◆ Required work ◆
Every line from the one that contains "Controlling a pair" to the end of the material below should be output exactly, with both ends included and nothing else.

>>>>>

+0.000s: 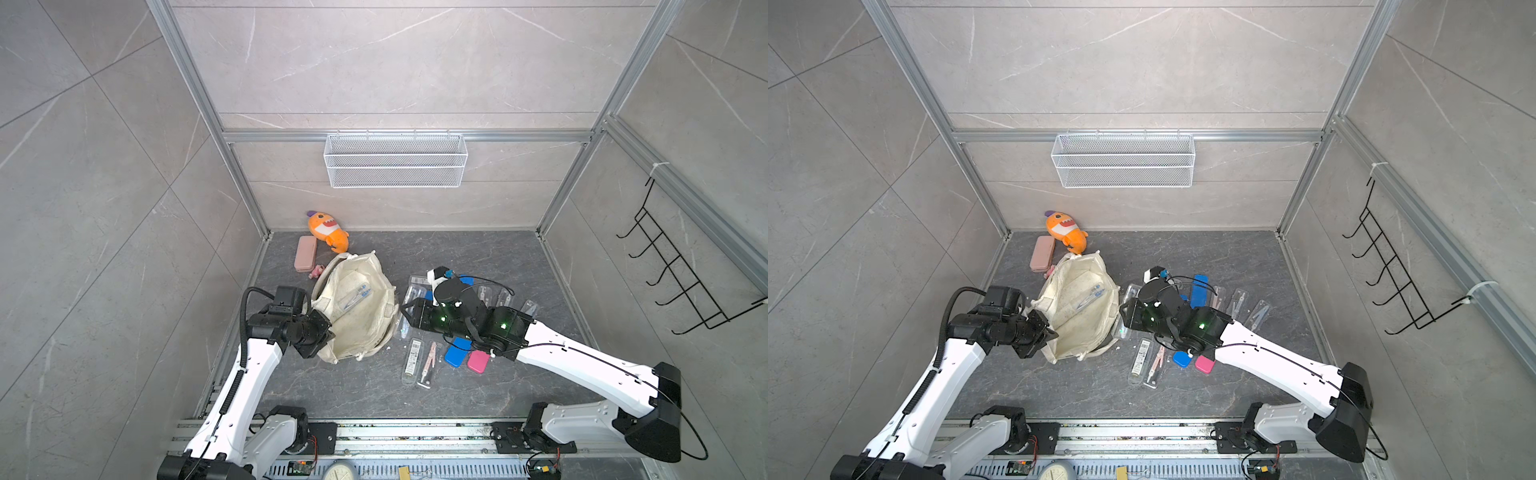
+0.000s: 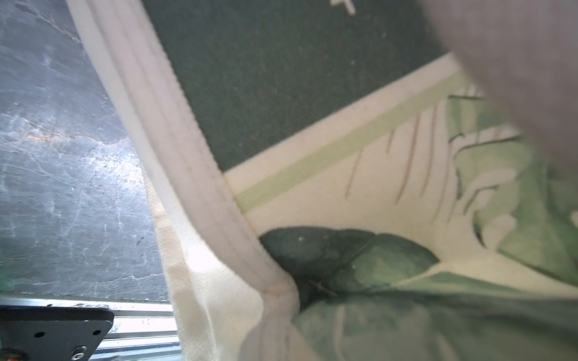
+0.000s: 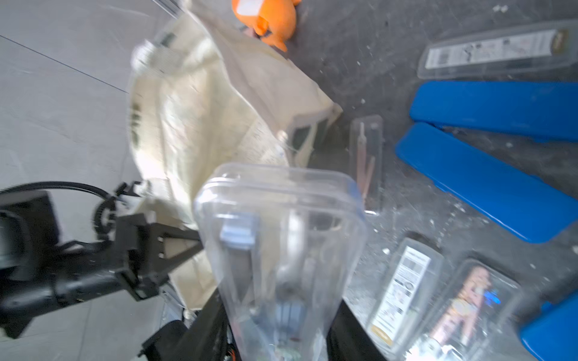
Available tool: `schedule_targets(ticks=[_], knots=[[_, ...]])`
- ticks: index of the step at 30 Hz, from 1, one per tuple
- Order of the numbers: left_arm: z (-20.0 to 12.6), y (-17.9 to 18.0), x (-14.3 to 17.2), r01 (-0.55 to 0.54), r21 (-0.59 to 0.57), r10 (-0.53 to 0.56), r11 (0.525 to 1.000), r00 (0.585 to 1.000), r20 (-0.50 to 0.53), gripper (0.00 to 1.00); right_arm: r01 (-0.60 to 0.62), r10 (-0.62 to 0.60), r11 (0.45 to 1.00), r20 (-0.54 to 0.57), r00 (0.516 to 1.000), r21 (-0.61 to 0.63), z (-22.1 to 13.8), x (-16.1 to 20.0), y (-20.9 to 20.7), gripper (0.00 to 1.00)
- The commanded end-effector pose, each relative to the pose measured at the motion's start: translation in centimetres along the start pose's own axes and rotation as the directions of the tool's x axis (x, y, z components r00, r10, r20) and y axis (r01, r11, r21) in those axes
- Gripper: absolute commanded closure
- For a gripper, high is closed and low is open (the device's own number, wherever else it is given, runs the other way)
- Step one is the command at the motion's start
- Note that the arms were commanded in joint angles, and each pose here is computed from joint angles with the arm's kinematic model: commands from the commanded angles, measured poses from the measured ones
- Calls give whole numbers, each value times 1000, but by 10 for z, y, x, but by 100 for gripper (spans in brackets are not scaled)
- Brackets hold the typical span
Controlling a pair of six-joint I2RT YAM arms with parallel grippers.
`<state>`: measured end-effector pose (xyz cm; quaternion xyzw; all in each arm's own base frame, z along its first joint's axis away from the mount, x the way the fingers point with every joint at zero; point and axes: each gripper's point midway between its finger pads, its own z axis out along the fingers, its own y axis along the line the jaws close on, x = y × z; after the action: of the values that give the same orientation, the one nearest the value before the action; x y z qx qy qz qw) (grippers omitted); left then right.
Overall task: Take out the compass set from the canvas bag
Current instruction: Place the compass set at the center of the board.
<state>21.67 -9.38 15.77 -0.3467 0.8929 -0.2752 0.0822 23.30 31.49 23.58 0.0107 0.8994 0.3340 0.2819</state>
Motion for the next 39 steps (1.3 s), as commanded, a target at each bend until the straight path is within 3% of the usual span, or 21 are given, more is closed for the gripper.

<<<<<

◆ Written reply ◆
Controlling a pair of six-joint I2RT YAM arms with parallel grippers.
`<state>`: measured end-effector pose (xyz cm; quaternion xyzw; all in each arm's own base frame, z along its first joint's axis away from the mount, x the way the fingers point with every joint at zero; point and axes: each gripper's point midway between its finger pads, its own z axis out along the fingers, its own y axis along the line the jaws close on, x = y × z; after the action: of the values that give the same orientation, the one nearest the value before the action; x y z qx qy qz qw) (grippers omitted); left then right.
Overall task: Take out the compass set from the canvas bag
Current instruction: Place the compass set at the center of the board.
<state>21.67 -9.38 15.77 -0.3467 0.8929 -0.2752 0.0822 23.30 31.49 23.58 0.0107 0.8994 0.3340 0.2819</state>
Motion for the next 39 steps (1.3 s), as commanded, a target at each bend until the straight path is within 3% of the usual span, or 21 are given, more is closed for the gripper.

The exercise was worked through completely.